Course code:

HS4046

Level:

MA - Intermediate/Advanced

Meets the following requirements:

  • HY - History
  • HS - Human Studies

Perhaps one of the most widely evoked figures in modern history, Abraham Lincoln is frequently written about, quoted, and held up as an iconic example in contemporary public debate.

Yet most people know little about Lincoln beyond a summary biographical sketch and a short speech or two. This is especially true as it relates to Lincoln’s political life before the presidency, despite the fact that these early years that offer us a wealth of moments which speak not only to the issues of the period, but also to broader questions of political action, compromise, and idealism.

This class is an intensive exploration into Lincoln’s political career prior to his election to the presidency in 1860. Students will explore Lincoln’s activities as they relate to the debate over slavery, the death of the Whig party, and the ascendancy of the newly formed Republican Party. Class reading and discussion will be driven by a threefold examination of broad historical contexts, biographical materials, and public speech texts. Students will spend an extended period of time on the analysis of the 1858 Senate debates between Lincoln and Stephen Douglas. While the class will focus intensely on the political events of the 1850’s, the class will simultaneously track broader questions of political action in the context of a democratic society. As a result, students will have the opportunity both to acquire a richer understanding the historical moment that led to Lincoln’s rise to power, as well as an opportunity to reflect on the larger issue of putting “truth” into political practice.
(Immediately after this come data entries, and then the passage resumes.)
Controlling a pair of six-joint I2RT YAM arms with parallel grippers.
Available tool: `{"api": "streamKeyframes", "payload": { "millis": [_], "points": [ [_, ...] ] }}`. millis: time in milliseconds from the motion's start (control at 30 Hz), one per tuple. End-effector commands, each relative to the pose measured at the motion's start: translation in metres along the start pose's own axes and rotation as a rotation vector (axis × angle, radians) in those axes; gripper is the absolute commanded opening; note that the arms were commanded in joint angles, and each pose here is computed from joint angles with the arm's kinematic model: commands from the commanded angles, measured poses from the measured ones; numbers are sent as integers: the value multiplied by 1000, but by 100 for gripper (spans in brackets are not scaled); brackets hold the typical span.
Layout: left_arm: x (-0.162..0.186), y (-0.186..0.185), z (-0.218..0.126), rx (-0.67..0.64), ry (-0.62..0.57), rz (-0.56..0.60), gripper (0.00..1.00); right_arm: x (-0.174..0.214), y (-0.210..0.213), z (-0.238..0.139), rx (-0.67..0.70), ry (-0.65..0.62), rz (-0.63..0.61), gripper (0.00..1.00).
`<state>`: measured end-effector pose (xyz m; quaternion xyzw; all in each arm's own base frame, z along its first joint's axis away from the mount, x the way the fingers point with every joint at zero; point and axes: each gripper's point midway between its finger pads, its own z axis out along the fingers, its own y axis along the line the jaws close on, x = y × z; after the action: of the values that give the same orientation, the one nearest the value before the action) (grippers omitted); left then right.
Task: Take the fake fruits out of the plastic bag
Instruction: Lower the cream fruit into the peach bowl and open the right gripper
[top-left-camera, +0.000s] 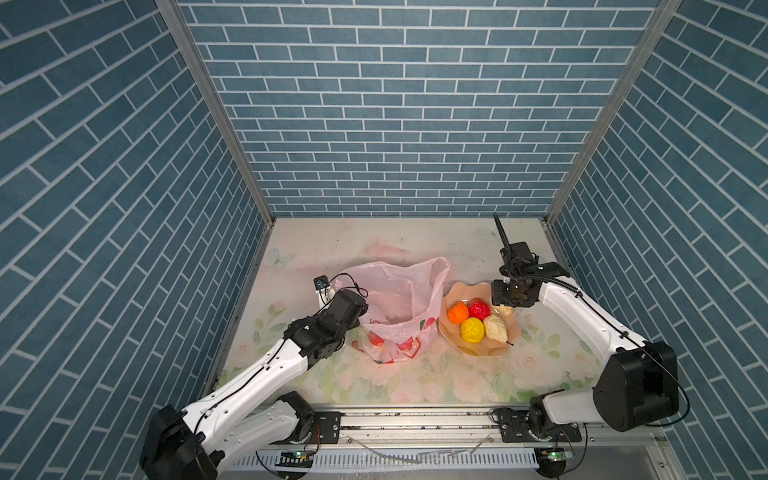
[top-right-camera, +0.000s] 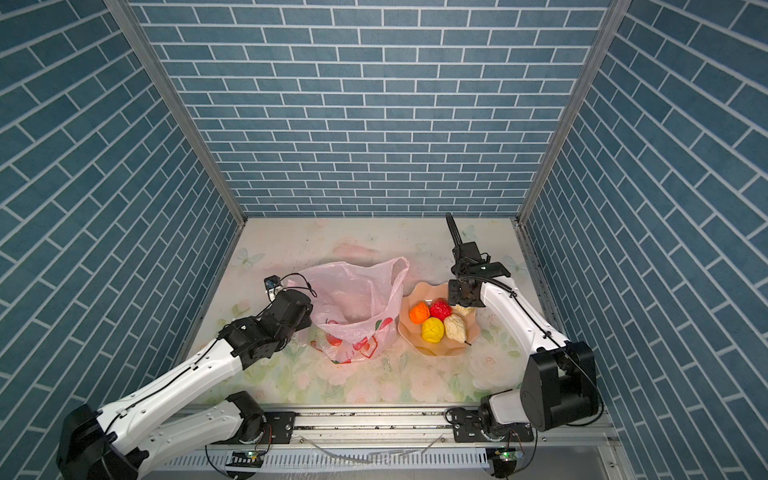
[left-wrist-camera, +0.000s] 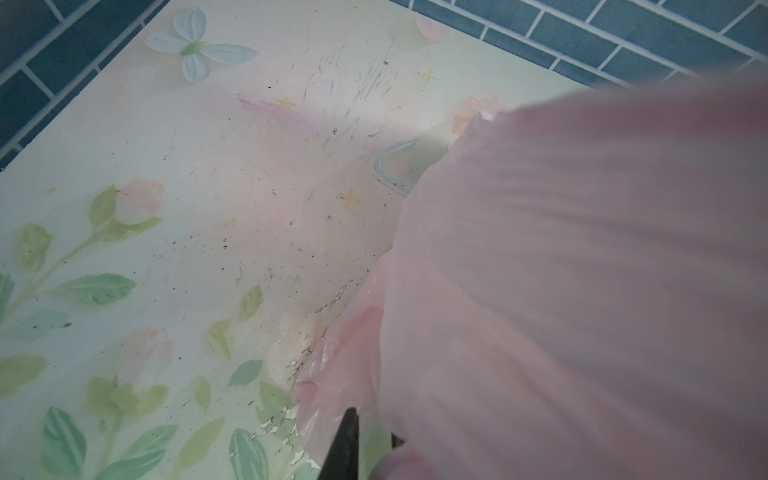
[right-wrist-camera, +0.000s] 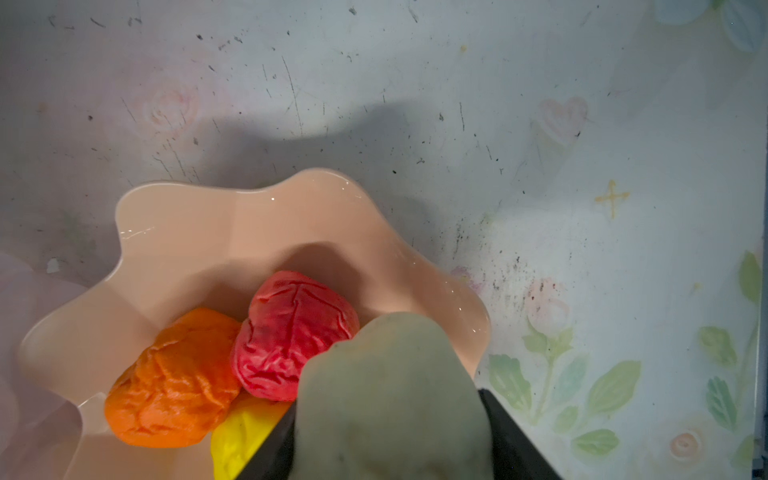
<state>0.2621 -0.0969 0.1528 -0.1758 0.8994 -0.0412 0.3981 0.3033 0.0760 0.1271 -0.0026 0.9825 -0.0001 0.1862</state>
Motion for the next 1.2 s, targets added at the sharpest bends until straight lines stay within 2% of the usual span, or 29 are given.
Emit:
{"api": "streamKeyframes", "payload": {
  "millis": [0, 300, 900, 1167],
  "points": [
    [-15, -11, -2, 30, -22, -10, 18, 8, -11, 15, 43, 24, -39, 35],
    [-23, -17, 4, 31, -17, -7, 17, 9, -19, 30, 49, 47, -40, 40],
    [-35, -18, 14, 25, -20, -19, 17, 11, -12, 41, 14, 73, -22, 71],
    [-50, -22, 18, 39, -31, -27, 17, 10, -11, 30, 0, 56, -12, 80]
  ]
}}
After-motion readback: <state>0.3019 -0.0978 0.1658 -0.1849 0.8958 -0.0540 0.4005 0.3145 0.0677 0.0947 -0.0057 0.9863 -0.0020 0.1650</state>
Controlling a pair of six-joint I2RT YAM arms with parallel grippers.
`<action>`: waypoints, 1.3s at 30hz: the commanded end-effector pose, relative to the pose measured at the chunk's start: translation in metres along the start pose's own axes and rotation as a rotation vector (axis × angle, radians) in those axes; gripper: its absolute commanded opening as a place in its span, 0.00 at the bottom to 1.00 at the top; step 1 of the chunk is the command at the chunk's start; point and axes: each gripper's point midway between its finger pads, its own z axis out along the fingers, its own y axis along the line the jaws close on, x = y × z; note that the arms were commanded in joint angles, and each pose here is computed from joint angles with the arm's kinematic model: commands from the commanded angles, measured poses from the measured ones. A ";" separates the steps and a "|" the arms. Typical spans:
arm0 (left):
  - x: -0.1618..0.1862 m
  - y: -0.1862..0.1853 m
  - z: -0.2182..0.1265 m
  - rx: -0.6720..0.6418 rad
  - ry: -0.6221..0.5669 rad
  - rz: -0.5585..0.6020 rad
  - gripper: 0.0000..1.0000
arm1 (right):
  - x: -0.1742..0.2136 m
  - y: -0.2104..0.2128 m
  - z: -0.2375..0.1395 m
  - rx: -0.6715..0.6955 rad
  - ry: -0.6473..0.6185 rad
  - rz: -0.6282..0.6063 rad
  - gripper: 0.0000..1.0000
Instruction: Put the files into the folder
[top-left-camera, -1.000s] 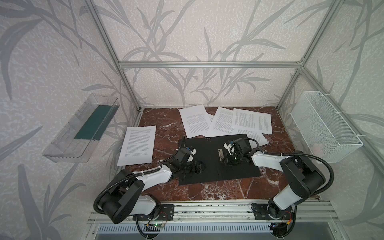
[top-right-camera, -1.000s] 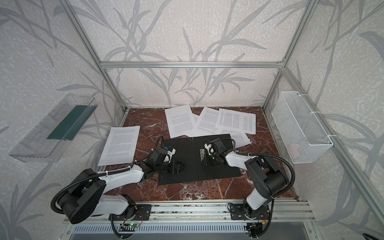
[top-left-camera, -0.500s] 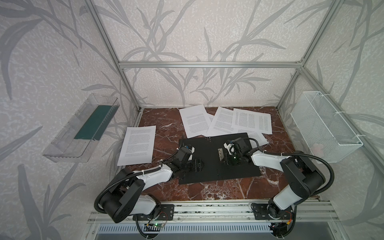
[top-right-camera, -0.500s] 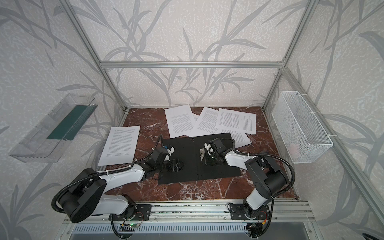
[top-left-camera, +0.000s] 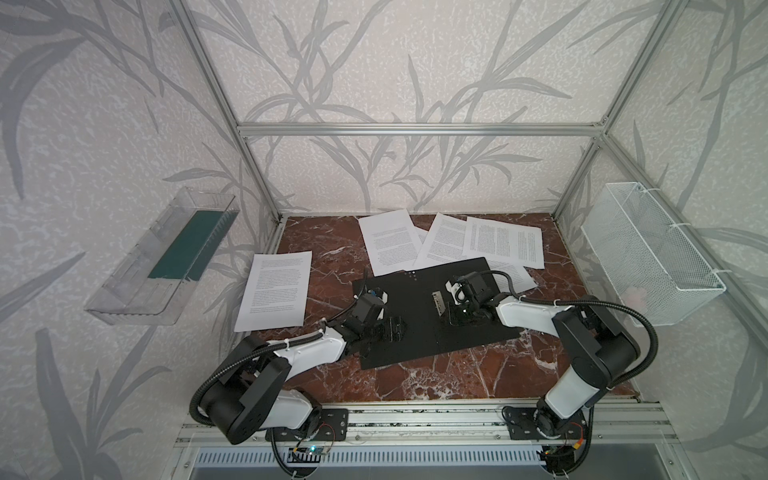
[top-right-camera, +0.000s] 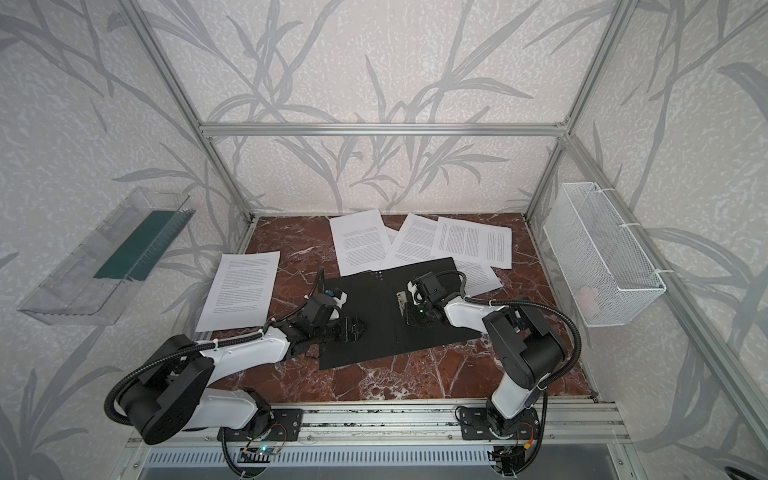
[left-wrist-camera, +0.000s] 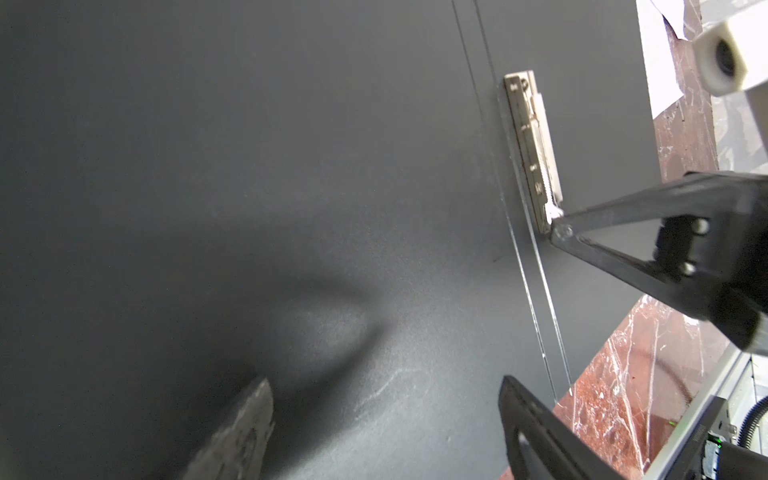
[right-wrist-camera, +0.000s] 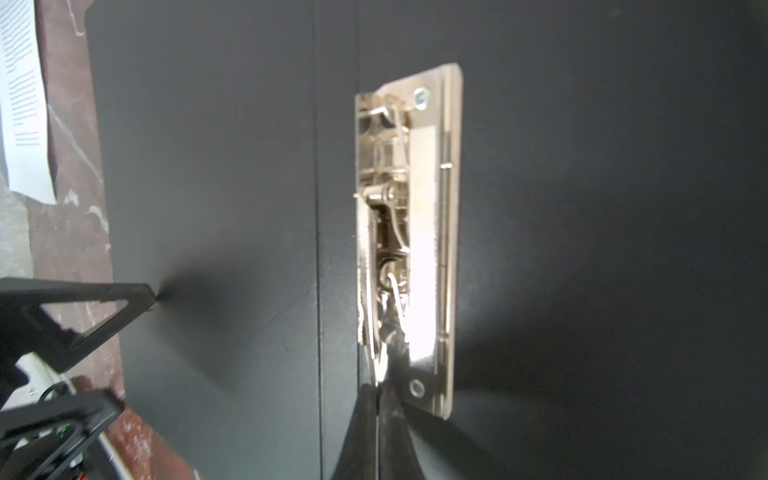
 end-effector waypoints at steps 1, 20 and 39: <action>0.055 0.062 -0.003 -0.239 0.178 -0.047 0.88 | 0.048 -0.070 0.013 0.288 0.137 0.072 0.00; 0.044 0.088 -0.018 -0.393 0.104 -0.085 0.88 | -0.001 -0.031 -0.006 0.213 0.028 0.053 0.00; 0.040 0.069 -0.012 -0.297 0.129 -0.064 0.88 | -0.016 0.036 -0.088 0.031 -0.158 -0.169 0.54</action>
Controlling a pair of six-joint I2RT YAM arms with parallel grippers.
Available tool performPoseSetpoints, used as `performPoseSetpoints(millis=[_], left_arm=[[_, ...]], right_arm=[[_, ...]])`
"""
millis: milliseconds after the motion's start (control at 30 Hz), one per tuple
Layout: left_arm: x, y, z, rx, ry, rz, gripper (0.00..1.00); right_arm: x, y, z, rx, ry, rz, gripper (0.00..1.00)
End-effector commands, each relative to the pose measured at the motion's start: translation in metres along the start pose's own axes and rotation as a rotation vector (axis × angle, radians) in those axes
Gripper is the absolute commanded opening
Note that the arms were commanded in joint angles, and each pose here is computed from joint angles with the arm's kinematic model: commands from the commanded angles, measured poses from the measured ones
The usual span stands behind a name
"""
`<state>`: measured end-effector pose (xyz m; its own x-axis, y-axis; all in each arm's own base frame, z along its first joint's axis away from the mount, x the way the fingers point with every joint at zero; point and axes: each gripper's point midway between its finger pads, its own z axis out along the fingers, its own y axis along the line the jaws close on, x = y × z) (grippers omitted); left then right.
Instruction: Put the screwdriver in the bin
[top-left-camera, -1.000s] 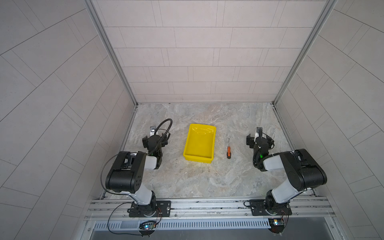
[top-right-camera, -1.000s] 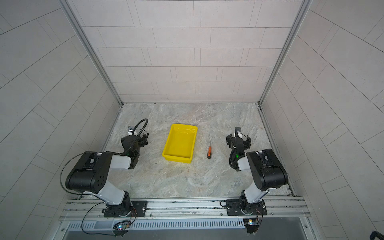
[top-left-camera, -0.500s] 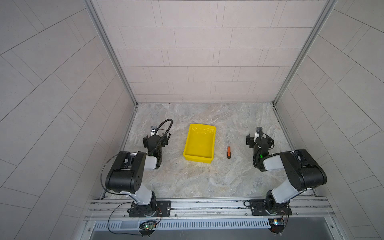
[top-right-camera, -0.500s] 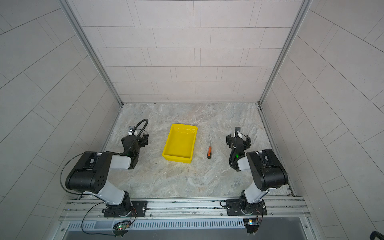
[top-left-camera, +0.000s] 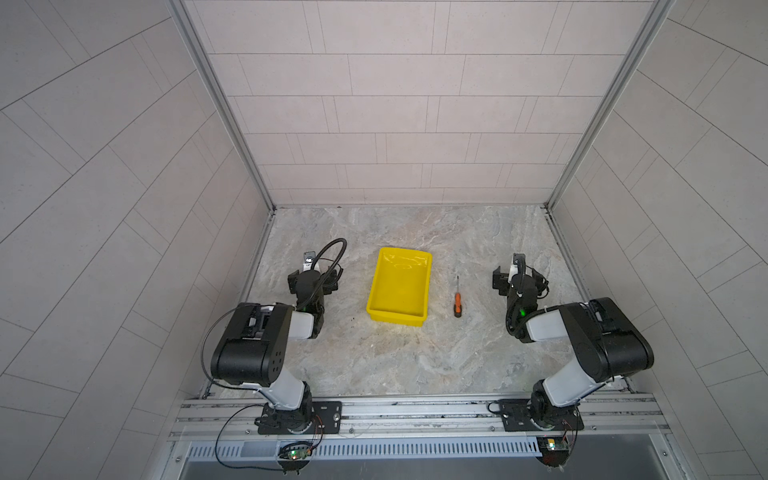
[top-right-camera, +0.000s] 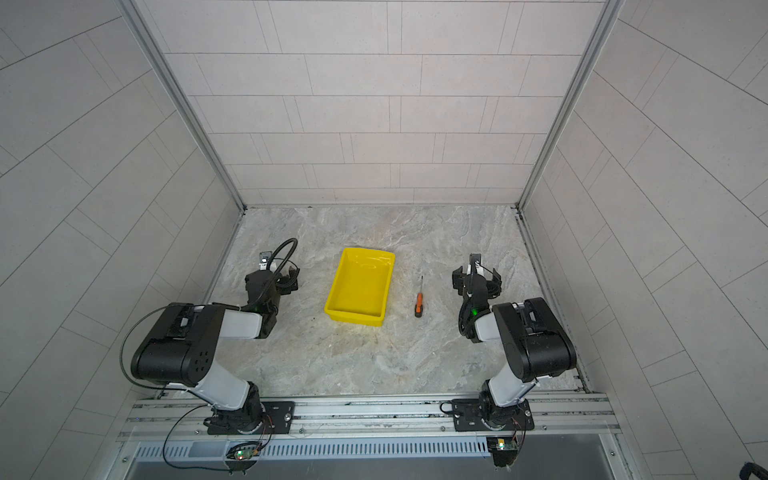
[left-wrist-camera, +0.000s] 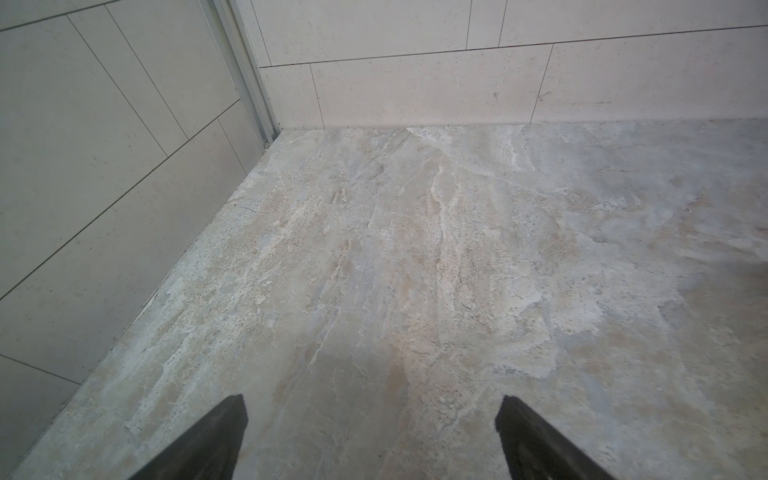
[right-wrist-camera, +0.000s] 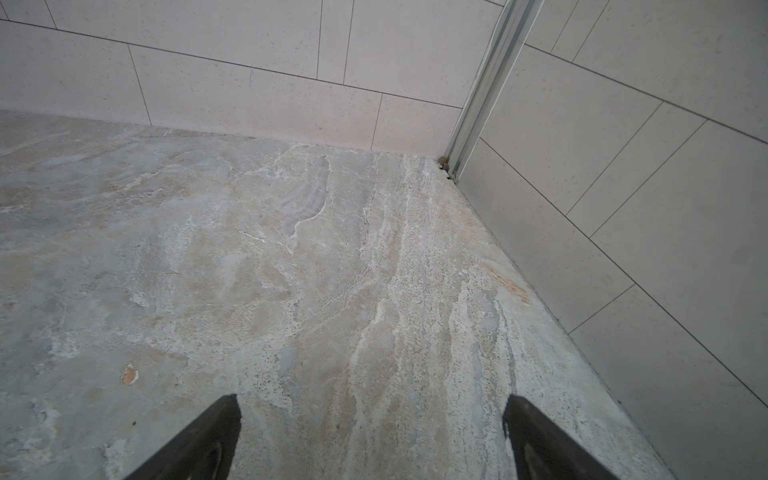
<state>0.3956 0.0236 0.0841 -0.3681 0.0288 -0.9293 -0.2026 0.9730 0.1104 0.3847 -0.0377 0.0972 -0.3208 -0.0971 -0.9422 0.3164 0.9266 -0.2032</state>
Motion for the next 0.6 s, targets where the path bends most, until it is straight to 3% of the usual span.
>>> performPoseSetpoints(millis=[0, 200, 400, 567], left_arm=[[-0.004, -0.001, 0.001, 0.035, -0.013, -0.016, 1.00], [-0.003, 0.000, 0.001, 0.040, -0.009, -0.022, 1.00], [-0.011, -0.004, -0.008, 0.076, -0.039, -0.013, 1.00], [-0.029, -0.005, -0.027, 0.029, -0.023, 0.030, 1.00]], right_arm=[[0.000, 0.000, -0.002, -0.003, -0.004, -0.004, 0.99], [-0.001, 0.000, -0.004, 0.004, -0.016, -0.007, 1.00], [-0.017, -0.013, -0.027, 0.093, -0.090, -0.006, 1.00], [-0.045, 0.000, -0.062, 0.169, -0.132, -0.138, 0.99]])
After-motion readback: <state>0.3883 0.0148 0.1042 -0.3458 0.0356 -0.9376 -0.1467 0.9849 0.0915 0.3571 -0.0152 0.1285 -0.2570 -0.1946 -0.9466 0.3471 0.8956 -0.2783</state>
This course is intended for students with an interest in American history, political action, and public debate. Familiarity with these issues is not a prerequisite for the class. The class will be held in a seminar-style environment and will be driven primarily by in-class discussion. There will be an intensive reading load as well as an intensive writing component to the class. Final evaluation will be based on a number of writing assignments, participation in class discussion, and an individual class presentation.